• ABOUT THIS EXERCISE
Nothing outside the range is wanted. Repeat exactly the lines below from the one with "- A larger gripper" through the one with "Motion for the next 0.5".
Top of EXTRACTED RECORDS
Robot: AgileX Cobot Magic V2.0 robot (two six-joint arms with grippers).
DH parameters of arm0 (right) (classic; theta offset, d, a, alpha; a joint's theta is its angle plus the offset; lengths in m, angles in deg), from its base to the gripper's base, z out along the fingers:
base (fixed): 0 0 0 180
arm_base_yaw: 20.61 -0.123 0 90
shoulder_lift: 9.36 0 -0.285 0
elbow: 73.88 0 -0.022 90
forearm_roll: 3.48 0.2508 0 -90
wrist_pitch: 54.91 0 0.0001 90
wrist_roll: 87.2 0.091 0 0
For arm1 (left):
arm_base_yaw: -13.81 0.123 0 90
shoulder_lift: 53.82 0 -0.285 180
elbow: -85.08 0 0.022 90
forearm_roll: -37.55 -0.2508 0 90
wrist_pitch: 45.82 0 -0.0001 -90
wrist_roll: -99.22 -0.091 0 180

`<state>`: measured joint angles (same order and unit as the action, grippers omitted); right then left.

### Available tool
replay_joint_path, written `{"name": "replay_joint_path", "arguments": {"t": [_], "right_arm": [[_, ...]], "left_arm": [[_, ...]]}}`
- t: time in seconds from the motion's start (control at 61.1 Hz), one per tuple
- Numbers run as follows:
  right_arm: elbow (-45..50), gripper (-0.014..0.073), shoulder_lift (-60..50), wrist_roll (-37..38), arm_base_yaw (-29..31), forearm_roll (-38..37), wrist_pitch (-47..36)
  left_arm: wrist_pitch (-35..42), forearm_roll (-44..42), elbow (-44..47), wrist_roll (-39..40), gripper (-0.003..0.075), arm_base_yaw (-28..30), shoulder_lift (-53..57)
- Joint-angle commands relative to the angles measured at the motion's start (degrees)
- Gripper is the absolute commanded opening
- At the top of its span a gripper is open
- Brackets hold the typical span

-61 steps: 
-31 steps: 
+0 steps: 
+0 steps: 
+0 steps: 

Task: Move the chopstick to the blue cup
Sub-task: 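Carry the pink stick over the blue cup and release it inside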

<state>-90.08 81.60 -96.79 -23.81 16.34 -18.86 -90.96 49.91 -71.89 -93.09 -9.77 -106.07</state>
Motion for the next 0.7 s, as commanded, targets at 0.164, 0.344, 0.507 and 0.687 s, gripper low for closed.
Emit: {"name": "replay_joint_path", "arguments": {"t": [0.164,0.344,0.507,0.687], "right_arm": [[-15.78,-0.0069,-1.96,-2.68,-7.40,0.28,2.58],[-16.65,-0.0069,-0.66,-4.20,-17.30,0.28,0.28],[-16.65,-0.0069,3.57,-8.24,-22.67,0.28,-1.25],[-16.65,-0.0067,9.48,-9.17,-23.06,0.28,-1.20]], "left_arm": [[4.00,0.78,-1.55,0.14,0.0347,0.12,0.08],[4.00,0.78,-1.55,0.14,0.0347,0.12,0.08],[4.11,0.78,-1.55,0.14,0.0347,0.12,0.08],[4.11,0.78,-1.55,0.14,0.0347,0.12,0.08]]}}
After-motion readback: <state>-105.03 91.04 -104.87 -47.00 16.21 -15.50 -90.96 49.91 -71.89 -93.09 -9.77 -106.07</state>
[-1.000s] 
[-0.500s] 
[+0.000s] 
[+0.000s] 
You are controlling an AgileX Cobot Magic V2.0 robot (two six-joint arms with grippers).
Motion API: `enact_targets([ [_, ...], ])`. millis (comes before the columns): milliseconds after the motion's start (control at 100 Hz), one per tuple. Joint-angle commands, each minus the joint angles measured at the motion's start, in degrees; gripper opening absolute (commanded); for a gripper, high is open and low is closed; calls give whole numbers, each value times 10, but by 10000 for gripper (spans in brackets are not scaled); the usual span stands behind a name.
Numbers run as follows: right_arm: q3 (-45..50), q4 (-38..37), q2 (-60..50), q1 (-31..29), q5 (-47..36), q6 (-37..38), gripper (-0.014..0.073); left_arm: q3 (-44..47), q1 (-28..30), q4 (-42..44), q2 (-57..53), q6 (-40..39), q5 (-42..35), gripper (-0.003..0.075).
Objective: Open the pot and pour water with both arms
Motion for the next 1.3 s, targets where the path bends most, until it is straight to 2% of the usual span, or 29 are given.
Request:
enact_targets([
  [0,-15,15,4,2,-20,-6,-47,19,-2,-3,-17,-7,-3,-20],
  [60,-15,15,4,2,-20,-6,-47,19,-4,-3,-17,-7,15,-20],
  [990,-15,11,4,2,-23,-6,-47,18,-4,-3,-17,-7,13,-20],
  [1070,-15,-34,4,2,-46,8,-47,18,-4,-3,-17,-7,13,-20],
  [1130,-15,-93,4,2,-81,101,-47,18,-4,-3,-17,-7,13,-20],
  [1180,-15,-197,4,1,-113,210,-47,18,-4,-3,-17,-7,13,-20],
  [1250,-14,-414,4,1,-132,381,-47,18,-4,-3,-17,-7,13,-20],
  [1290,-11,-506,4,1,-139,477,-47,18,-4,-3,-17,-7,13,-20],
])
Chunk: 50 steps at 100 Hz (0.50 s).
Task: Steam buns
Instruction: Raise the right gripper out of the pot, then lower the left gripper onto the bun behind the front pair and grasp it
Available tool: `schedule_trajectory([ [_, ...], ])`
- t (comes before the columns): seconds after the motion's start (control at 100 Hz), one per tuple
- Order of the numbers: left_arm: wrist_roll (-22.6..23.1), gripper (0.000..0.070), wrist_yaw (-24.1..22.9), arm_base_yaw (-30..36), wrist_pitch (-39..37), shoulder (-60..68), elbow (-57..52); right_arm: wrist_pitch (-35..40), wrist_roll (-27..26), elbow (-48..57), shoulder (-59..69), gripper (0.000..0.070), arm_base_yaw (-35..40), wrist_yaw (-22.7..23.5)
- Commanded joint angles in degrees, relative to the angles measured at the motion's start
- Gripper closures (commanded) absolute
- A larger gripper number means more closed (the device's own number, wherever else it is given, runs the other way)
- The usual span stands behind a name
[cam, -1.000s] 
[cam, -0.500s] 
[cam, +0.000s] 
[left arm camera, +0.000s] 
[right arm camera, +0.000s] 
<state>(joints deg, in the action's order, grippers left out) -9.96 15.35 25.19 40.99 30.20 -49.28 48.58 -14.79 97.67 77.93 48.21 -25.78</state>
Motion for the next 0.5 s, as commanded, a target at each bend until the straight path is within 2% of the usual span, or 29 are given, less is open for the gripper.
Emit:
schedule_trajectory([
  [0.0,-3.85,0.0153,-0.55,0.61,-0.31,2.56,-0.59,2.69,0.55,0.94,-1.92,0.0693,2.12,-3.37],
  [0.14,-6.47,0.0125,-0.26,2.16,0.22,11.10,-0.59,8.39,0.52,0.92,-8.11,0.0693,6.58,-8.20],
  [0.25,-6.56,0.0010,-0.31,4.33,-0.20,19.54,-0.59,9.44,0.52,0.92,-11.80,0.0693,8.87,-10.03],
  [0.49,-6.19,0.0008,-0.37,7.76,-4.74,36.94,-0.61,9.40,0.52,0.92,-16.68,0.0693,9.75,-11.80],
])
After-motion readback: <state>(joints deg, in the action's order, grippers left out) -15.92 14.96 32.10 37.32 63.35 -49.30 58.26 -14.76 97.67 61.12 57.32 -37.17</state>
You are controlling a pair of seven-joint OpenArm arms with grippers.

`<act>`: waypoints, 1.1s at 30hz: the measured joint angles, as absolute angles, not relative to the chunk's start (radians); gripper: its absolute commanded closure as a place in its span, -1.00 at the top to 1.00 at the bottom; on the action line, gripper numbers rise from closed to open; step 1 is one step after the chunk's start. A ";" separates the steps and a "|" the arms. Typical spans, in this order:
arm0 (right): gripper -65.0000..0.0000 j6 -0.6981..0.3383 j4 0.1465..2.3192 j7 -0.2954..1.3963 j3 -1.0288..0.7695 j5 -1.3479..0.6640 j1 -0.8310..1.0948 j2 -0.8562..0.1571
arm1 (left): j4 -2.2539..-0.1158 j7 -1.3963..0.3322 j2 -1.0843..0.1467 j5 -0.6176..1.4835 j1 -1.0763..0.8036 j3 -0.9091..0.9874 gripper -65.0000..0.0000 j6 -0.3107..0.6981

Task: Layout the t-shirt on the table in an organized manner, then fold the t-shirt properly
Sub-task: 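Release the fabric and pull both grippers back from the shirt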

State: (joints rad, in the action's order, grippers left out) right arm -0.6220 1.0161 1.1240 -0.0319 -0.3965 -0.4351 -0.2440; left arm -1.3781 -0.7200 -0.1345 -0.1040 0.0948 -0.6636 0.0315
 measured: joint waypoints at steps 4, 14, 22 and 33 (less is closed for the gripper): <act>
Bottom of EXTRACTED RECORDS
• EXERCISE OUTPUT
- A larger gripper number means more closed (the device's own number, wherever else it is given, runs the other way)
- The usual span stands behind a name
[cam, -1.000s] 
[cam, -0.500s] 
[cam, +0.000s] 
[left arm camera, +0.000s] 
[right arm camera, +0.000s] 
<state>(joints deg, in the action's order, grippers left out) -9.96 15.35 25.19 40.99 30.20 -49.28 48.58 -14.79 97.67 77.93 48.21 -25.78</state>
Motion for the next 0.5 s, as commanded, a target at each bend until the straight path is within 2% of the usual span, or 29 are given, less is open for the gripper.

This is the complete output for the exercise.